1. How many bits make up IPv4 and IPv6 addresses?

The IPv4 address is made up of 32 bits (4 bytes). The IPv6 address is 128 bits (16 bytes).

2. What special address formats make up the IPv4 network itself and directed broadcast (all hosts on the subnet) addresses?

The network itself in IPv4 is indicated by a non-zero network address and an all-zero host address portion (for example, 192.168.64.0/18). The directed broadcast address for a subnet is indicated by a non-zero network address and an all-1s host address portion (for example, 192.168.127.255/18 is the directed broadcast for 192.168.64.0/18 – the third and fourth bytes of 01000000 00000000 become 01111111 11111111). See Table 4-1.
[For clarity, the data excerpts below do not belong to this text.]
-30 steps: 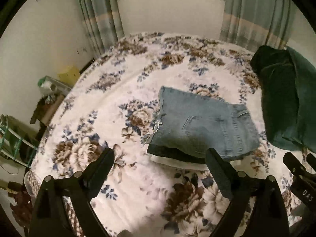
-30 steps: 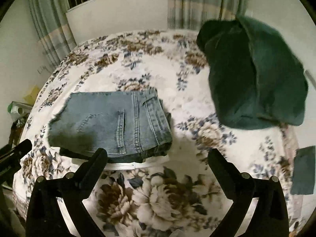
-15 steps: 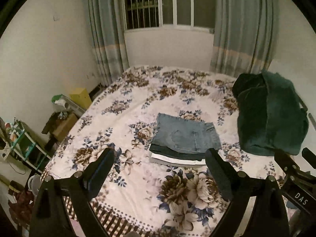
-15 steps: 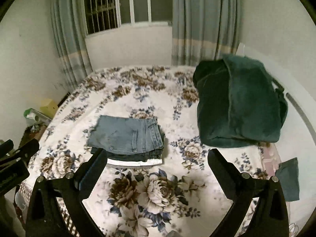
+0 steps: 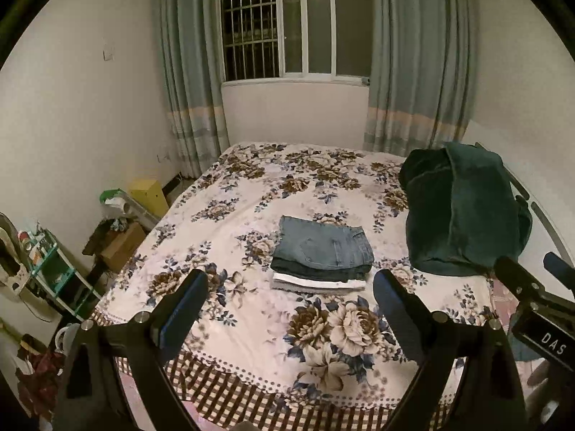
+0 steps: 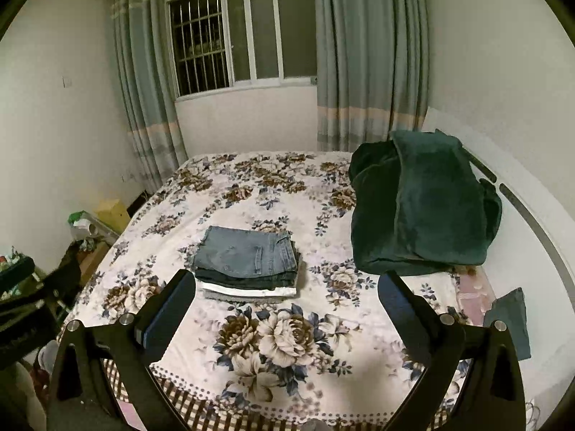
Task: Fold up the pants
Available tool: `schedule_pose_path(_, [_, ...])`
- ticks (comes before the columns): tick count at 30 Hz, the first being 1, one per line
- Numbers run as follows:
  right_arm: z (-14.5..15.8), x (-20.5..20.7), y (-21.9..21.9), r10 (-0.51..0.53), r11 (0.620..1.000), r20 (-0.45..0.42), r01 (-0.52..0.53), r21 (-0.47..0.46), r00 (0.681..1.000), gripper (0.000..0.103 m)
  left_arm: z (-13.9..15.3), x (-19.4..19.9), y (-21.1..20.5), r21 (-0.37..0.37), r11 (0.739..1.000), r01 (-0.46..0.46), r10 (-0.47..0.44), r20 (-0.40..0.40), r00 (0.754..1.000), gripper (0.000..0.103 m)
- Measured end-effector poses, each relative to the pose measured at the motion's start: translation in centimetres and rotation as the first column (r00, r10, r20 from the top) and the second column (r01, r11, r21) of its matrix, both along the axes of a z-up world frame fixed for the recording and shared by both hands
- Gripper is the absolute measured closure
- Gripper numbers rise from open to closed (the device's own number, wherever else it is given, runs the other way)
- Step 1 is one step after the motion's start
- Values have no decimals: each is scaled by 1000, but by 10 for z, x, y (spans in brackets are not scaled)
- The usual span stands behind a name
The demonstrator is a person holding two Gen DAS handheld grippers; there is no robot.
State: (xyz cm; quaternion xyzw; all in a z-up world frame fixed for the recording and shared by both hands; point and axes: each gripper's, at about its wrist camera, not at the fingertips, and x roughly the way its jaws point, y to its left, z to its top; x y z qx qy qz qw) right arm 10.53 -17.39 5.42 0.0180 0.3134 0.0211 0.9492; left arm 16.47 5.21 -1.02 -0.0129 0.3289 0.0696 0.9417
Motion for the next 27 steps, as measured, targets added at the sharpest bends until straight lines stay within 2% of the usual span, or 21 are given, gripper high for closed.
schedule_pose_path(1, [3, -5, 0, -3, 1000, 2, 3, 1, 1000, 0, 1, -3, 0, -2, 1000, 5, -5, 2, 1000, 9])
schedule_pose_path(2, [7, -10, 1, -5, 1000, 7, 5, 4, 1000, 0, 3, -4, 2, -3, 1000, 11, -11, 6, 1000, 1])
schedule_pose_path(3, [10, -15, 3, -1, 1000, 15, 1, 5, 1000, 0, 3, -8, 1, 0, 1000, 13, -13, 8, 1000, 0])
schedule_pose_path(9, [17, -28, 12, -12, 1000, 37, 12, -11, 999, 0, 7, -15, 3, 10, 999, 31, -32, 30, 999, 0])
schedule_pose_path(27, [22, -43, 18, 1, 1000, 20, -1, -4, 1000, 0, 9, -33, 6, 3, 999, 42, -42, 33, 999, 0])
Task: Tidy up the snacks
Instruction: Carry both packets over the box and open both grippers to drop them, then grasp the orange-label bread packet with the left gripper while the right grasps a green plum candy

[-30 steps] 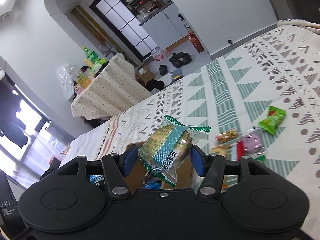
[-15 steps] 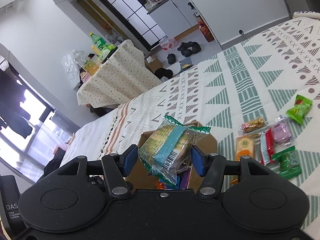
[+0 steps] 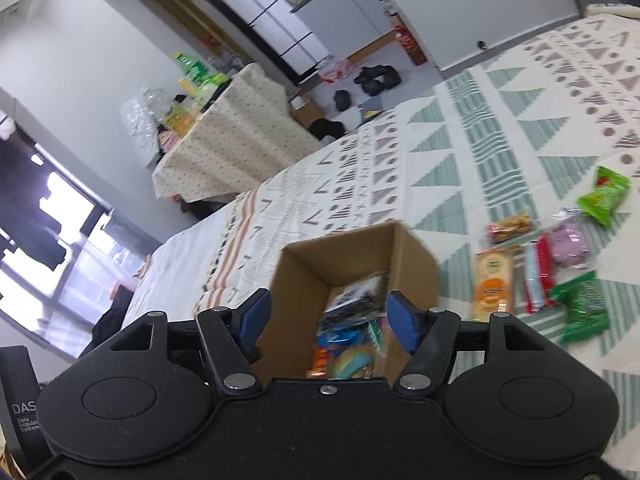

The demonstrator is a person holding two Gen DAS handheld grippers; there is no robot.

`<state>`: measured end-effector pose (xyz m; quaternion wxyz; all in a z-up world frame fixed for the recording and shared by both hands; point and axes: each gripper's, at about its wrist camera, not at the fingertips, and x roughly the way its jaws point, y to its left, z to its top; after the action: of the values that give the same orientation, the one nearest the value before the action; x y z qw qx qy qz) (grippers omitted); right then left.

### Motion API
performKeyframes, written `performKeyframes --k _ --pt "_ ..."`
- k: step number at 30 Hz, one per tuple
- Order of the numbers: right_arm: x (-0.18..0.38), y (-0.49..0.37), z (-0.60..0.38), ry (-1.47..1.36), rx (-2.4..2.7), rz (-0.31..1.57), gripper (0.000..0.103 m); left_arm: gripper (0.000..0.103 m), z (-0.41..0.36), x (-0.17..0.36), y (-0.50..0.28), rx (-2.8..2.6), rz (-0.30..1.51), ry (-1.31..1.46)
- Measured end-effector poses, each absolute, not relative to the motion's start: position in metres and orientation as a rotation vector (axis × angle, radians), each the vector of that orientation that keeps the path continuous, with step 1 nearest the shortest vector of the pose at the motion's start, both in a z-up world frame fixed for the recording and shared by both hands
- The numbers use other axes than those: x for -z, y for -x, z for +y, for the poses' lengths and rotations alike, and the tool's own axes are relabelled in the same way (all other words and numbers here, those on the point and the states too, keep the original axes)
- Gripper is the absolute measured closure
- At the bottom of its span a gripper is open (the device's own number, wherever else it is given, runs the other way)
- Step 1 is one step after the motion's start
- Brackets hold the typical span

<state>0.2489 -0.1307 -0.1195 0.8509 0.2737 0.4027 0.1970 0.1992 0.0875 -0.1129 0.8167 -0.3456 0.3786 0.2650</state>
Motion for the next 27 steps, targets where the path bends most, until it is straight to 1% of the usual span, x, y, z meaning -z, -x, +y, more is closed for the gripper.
performKeyframes --k 4,7,9,11,13,14,19,25,27 --pt "0.122 -0.242 -0.152 -0.573 -0.37 0.843 0.038 0.027 0.075 0.115 -0.201 -0.546 0.819 0.709" --pt "0.125 -0.238 -0.169 -0.564 -0.338 0.844 0.035 0.02 0.064 0.118 -0.203 -0.509 0.839 0.698" --pt "0.125 -0.236 -0.179 -0.56 -0.318 0.842 0.033 0.018 0.054 0.118 -0.205 -0.494 0.845 0.667" --pt "0.125 -0.232 -0.188 -0.551 -0.301 0.836 0.029 0.013 0.045 0.117 -0.205 -0.483 0.844 0.629" --pt "0.125 -0.229 -0.197 -0.537 -0.285 0.83 0.024 0.009 0.038 0.117 -0.206 -0.465 0.846 0.606" --pt "0.126 -0.228 -0.201 -0.532 -0.278 0.828 0.023 0.007 0.034 0.117 -0.206 -0.451 0.85 0.597" --pt "0.126 -0.221 -0.222 -0.523 -0.262 0.809 0.007 0.007 0.012 0.116 -0.207 -0.396 0.855 0.537" --pt "0.129 -0.214 -0.247 -0.511 -0.241 0.796 0.0 0.007 -0.009 0.116 -0.209 -0.346 0.842 0.484" --pt "0.13 -0.213 -0.255 -0.513 -0.232 0.795 0.0 0.006 -0.015 0.118 -0.21 -0.333 0.845 0.467"
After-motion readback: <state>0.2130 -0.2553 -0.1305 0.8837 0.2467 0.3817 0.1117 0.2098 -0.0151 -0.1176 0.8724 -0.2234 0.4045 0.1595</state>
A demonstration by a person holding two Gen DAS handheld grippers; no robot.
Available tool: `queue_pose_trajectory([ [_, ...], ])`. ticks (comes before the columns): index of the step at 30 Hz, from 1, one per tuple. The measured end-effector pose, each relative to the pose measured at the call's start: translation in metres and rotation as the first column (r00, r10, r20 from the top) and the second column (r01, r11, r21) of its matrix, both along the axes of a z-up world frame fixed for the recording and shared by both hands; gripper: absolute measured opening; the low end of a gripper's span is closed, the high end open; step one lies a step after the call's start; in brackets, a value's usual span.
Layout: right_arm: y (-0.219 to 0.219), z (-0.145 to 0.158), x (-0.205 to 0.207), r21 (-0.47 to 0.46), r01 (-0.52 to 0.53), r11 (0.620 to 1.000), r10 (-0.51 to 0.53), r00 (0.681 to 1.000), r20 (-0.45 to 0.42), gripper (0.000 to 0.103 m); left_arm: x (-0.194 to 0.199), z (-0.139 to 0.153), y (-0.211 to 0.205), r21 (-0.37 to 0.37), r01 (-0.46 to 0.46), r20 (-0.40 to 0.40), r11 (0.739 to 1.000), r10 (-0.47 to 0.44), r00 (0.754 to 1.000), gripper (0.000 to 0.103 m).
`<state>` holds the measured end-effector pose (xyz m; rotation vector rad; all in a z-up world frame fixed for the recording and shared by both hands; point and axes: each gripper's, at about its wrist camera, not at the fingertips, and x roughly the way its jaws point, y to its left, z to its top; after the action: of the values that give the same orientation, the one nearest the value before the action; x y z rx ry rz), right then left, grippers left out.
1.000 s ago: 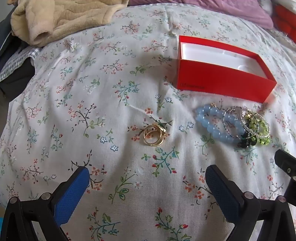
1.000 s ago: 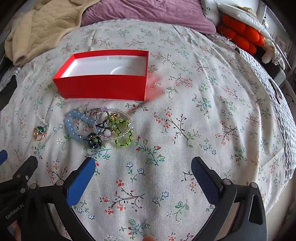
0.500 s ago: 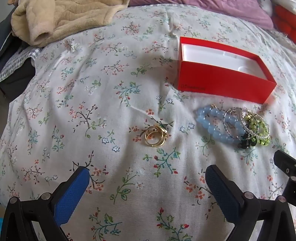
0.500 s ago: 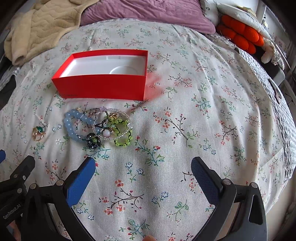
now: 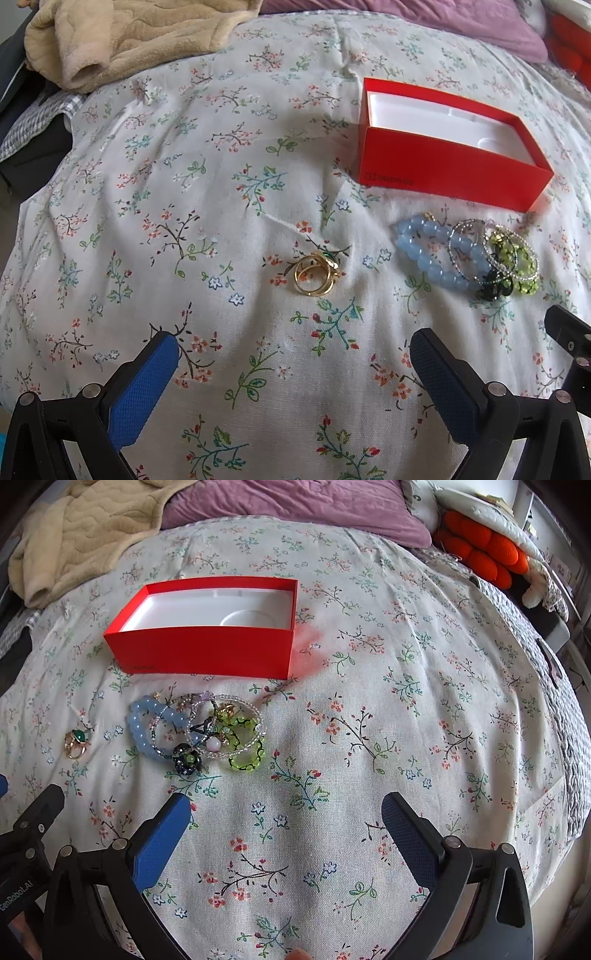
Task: Organize jewelry
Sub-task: 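Move the left gripper to the gold ring while the right gripper approaches the bracelet pile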
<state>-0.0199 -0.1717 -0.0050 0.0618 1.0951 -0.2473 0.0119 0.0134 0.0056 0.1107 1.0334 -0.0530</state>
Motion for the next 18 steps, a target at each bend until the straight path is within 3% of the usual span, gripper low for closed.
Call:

3. How many hosts can be configured with an IPv4 network mask of 255.255.255.240?

You can configure 14 hosts with a network mask of 255.255.255.240. See Table 4-5.

4. What are the differences in format and use between IPv6 link-local and private ULA-local addresses?

The IPv6 link-local addresses used on this network are in the form FE80::/10 (11111110 10). All IPv6 private ULA addresses are in the form FC00::/7.



5. How many “double colons” (“::”) can appear in an IPv6 address?

To avoid confusion, the double colons can only appear once in an IPv6 address.